De laatste jaren heeft Dirk Serries zich steeds verder ontwikkeld als musicus binnen wat we gemakshalve maar even de vrije improvisatie noemen. Het onlangs bij zijn eigen label, A New Wave of Jazz, verschenen ‘One in the Eye’ is daarin een nieuwe mijlpaal. Alan Wilkinson, hier op basklarinet, bariton- en altsax is tenslotte al sinds enkele decennia één van de meest bepalende musici in de Engelse scene. Op dit dubbelalbum horen we ze samen, waarbij het opvalt dat Serries zich beperkt tot de akoestische gitaar. Deel opgenomen in de studio, de eerste Cd en deels live, tijdens een concert in de Londense Hundred Years Gallery, vorig jaar januari, de tweede Cd.
Het studio deel bestaat uit acht vrij korte improvisaties waarin het voorgaande bijzonder duidelijk wordt. Direct in ‘Upshot’ bemerken we het, maar ook in het titelstuk ‘One in the Eye’. En dan met name aan Wilkinsons klank. Een enkele wat meer gepolijste lijn laat onverlet dat het merendeel van wat we hier horen redelijk rauw en schor klinkt. Serries gaat de dialoog aan middels kale, maar doeltreffende aanslagen. Pas in ‘In the Here and Now’ komt daar verandering in. We horen Wilkinson ineens heel melodieus op de basklarinet intieme melodische lijnen blazen, terwijl Serries’ akkoorden eveneens wat meer vlees op de botten hebben. In ‘Hobson’s Choice’ zoekt het duo wederom de abstractie, maar nu meer in de vorm van een klanksculptuur, waarin vooral het rauwe, ongepolijste spel op de basklarinet opvalt. In ‘The Stings of the Flesh’ gaat het er weer zeer heftig aan toe, maar wel ritmisch. Wilkinson grossiert hier in vreemde, onwezenlijke klanken van de baritonsax terwijl Serries op onorthodoxe wijze zijn snaren onder druk zet, met een vreemd piepend geluid tot gevolg. De baritonsax staat ook centraal in het relatief ritmische ‘Hand over Fist’, duister en indringend.

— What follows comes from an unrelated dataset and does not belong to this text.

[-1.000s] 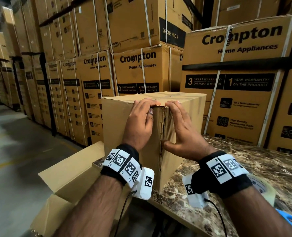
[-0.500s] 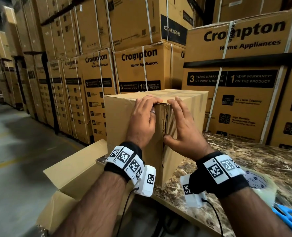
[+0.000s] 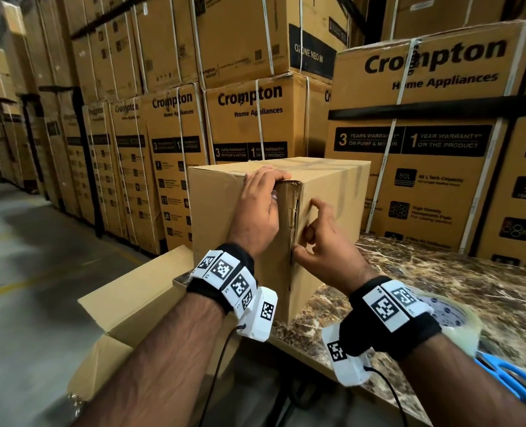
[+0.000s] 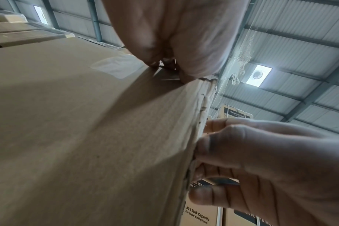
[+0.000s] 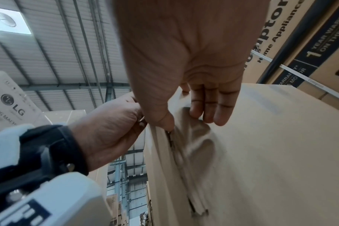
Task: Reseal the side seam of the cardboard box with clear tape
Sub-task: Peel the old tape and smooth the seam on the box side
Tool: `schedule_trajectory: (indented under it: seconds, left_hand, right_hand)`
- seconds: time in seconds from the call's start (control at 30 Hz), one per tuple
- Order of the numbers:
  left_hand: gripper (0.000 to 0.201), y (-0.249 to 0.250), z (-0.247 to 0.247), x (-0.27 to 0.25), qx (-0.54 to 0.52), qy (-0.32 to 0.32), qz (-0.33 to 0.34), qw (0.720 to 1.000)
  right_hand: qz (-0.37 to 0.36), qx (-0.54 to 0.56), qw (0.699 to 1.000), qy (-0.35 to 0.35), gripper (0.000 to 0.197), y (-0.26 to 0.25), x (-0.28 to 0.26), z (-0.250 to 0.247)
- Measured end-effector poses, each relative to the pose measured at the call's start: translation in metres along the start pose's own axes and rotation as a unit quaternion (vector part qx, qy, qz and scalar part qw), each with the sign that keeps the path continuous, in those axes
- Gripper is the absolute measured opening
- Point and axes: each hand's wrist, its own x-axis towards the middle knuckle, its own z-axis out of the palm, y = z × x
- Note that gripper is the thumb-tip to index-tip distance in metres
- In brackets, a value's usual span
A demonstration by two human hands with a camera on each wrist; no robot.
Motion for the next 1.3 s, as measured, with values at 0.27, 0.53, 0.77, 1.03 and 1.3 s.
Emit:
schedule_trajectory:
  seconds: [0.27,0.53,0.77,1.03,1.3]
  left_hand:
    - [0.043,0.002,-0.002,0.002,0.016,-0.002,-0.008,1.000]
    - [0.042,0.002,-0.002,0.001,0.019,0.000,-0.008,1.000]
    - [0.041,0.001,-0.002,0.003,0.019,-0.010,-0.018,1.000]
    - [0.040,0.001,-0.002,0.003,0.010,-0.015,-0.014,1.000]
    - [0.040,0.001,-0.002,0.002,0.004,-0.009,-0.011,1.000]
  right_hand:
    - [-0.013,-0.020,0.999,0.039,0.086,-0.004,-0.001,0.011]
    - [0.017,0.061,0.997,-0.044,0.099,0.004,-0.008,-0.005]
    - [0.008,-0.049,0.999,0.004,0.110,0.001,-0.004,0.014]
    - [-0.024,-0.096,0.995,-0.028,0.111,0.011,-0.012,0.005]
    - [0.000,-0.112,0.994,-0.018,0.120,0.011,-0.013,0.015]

De live Cd, een vrij korte, bestaat uit slechts twee delen, HYG 1 en 2 geheten. En zoals dat vaker gaat met live ten opzichte van studio bemerken we ook hier weer dat het er hier nog scherper, nog onstuimiger aan toe gaat. Vooral het spel van Wilkinson valt op, met zijn bonte klankwereld. Een klankwereld die soms wel wat wegheeft van een troep gillende apen, of andere dierengeluiden. Wat daaraan bij draagt is dat hij zijn instrumenten op regelmatige basis gebruikt om er door te praten, met bijzondere effecten tot gevolg. Dat hoorde we hem ook al doen in het hierboven genoemde ‘The Stings of the Flesh’, maar hier is het nadrukkelijker aanwezig. Ook de wisselwerking met Serries is hier intenser. Aan het begin van het tweede deel horen we de baritonsax als een scheepshoorn. Een lang uitgesponnen klanklijn, met gruis omringd, terwijl Serries hier een serie prachtige miniaturen ten beste geeft als opmaat voor een nieuw klankfestijn.